PROBLEM TO WORK ON
Please go through the records below and return every line holding the word "body".

Records from a dataset
--

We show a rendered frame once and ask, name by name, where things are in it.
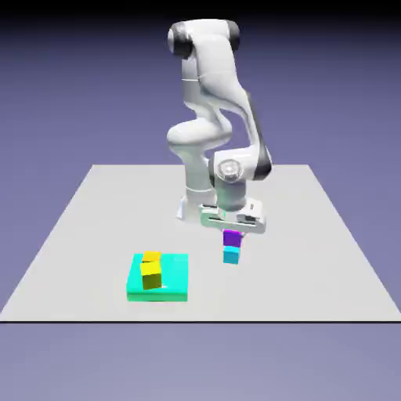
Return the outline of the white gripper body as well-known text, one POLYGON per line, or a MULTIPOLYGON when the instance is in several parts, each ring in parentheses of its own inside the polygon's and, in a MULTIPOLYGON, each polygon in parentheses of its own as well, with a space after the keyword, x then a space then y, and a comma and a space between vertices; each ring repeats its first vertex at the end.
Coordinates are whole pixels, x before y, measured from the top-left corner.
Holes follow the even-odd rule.
POLYGON ((200 206, 200 223, 205 227, 241 233, 263 234, 266 216, 262 203, 246 203, 239 211, 224 211, 217 206, 200 206))

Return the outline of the small purple cube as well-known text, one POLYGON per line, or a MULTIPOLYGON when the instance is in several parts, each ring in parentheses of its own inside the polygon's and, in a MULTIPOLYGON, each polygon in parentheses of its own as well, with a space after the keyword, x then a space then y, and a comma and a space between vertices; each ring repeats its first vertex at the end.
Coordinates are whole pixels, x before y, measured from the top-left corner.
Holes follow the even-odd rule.
POLYGON ((224 247, 241 247, 243 234, 242 232, 230 229, 223 230, 223 246, 224 247))

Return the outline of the small cyan cube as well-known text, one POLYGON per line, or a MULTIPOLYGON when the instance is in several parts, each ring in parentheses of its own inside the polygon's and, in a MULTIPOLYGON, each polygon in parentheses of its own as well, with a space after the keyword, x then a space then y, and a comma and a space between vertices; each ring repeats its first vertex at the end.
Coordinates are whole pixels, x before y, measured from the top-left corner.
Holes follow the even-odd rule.
POLYGON ((240 260, 240 248, 234 246, 223 247, 223 262, 226 264, 237 265, 240 260))

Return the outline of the small yellow cube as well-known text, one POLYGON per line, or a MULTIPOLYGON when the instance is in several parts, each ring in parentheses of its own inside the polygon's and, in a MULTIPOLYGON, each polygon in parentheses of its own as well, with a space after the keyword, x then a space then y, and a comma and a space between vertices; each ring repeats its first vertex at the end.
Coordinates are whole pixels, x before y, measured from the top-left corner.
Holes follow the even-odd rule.
POLYGON ((142 262, 140 272, 144 290, 162 287, 161 264, 159 261, 142 262))

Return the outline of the large turquoise box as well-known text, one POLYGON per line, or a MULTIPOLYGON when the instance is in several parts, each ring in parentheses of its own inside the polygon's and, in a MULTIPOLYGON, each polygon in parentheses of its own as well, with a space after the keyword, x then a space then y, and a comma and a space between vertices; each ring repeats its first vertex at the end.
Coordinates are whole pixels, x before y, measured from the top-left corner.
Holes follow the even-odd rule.
POLYGON ((126 293, 135 302, 186 302, 188 291, 188 254, 162 253, 162 287, 144 290, 140 272, 143 254, 134 254, 129 271, 126 293))

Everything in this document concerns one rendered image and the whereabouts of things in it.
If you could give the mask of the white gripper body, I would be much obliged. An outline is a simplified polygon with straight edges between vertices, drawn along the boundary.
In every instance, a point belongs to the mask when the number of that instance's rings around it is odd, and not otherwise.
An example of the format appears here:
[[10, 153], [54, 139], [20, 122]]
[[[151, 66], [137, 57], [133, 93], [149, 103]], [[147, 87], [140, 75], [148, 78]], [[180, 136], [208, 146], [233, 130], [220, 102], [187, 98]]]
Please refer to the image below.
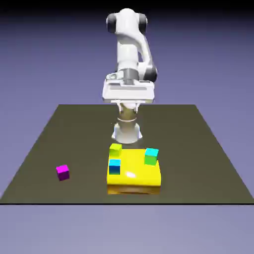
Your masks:
[[124, 84], [122, 79], [104, 81], [102, 98], [107, 102], [152, 103], [154, 101], [154, 83], [134, 80], [133, 84]]

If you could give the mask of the small yellow-green cube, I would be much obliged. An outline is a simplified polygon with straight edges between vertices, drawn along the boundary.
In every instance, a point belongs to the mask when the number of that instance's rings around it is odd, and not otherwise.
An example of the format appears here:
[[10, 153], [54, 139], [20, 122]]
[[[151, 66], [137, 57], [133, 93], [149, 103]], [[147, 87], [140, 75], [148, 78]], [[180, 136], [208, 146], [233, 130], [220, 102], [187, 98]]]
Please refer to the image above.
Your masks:
[[122, 151], [122, 144], [112, 143], [109, 149], [109, 155], [113, 157], [118, 157], [120, 156], [121, 151]]

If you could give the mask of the small green cube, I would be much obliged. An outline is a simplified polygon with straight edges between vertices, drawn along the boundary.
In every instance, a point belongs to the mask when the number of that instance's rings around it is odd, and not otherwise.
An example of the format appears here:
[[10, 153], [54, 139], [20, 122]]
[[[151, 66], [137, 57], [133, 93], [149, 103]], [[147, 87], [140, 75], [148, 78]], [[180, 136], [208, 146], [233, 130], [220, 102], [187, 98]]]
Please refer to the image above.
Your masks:
[[147, 148], [144, 155], [145, 165], [155, 166], [157, 163], [159, 150], [155, 148]]

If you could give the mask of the small blue cube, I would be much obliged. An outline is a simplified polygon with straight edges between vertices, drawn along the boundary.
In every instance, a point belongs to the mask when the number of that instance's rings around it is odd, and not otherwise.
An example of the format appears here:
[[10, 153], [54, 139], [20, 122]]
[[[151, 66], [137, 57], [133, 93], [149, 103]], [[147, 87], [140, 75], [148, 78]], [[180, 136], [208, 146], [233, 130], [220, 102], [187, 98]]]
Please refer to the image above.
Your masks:
[[121, 159], [110, 159], [109, 175], [119, 175], [121, 173]]

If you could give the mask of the small magenta cube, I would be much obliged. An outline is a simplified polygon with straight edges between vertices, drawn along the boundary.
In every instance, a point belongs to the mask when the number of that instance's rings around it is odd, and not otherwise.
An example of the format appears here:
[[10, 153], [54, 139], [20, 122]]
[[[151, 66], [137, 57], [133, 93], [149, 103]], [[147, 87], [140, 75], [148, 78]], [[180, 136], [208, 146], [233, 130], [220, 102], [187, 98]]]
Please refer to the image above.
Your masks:
[[60, 181], [69, 179], [69, 168], [67, 165], [61, 165], [56, 167], [56, 171], [57, 171], [58, 179]]

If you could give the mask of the large yellow box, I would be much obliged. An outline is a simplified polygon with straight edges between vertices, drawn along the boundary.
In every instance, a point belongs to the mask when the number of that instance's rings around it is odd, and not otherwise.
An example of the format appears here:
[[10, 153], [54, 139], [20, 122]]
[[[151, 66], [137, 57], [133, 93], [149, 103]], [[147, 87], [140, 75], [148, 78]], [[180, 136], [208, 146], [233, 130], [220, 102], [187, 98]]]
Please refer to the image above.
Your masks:
[[146, 149], [122, 149], [120, 156], [110, 159], [121, 159], [121, 173], [109, 175], [107, 168], [108, 194], [158, 194], [161, 188], [161, 171], [159, 160], [155, 166], [145, 165]]

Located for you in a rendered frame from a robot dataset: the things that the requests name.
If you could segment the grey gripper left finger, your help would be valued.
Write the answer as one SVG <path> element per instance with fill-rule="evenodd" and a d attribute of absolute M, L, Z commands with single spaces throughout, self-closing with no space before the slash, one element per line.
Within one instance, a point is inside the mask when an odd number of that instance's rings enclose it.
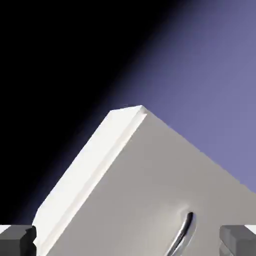
<path fill-rule="evenodd" d="M 0 256 L 37 256 L 34 225 L 0 225 Z"/>

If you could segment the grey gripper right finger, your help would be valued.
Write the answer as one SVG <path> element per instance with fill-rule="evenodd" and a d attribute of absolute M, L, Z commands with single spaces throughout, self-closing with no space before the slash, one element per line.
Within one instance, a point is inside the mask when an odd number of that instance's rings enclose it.
<path fill-rule="evenodd" d="M 222 225 L 219 256 L 256 256 L 256 234 L 245 225 Z"/>

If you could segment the white painted cabinet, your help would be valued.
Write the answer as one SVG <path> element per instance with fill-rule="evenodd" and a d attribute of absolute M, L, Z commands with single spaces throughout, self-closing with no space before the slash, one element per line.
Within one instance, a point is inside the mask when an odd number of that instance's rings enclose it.
<path fill-rule="evenodd" d="M 149 114 L 143 106 L 110 111 L 38 208 L 36 256 L 48 256 L 122 148 Z"/>

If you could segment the white drawer front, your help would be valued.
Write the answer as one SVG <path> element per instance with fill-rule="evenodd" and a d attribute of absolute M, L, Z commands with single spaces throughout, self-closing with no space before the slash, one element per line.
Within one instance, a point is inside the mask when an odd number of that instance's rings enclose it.
<path fill-rule="evenodd" d="M 148 113 L 48 256 L 219 256 L 220 227 L 256 224 L 256 193 Z"/>

--

TASK RESULT
Return the outline of the white gripper body as well-known text, one POLYGON per line, or a MULTIPOLYGON when the instance is in several parts, each ring in parentheses of its own inside the polygon's and, in a MULTIPOLYGON, each polygon in parentheses of its own as well, with a space after the keyword, x then a space then y, and a comma and a space between vertices; each ring repeats its first vertex at the end.
If you could give the mask of the white gripper body, I would be much obliged. An outline is a simplified polygon with straight edges between vertices, drawn along the boundary.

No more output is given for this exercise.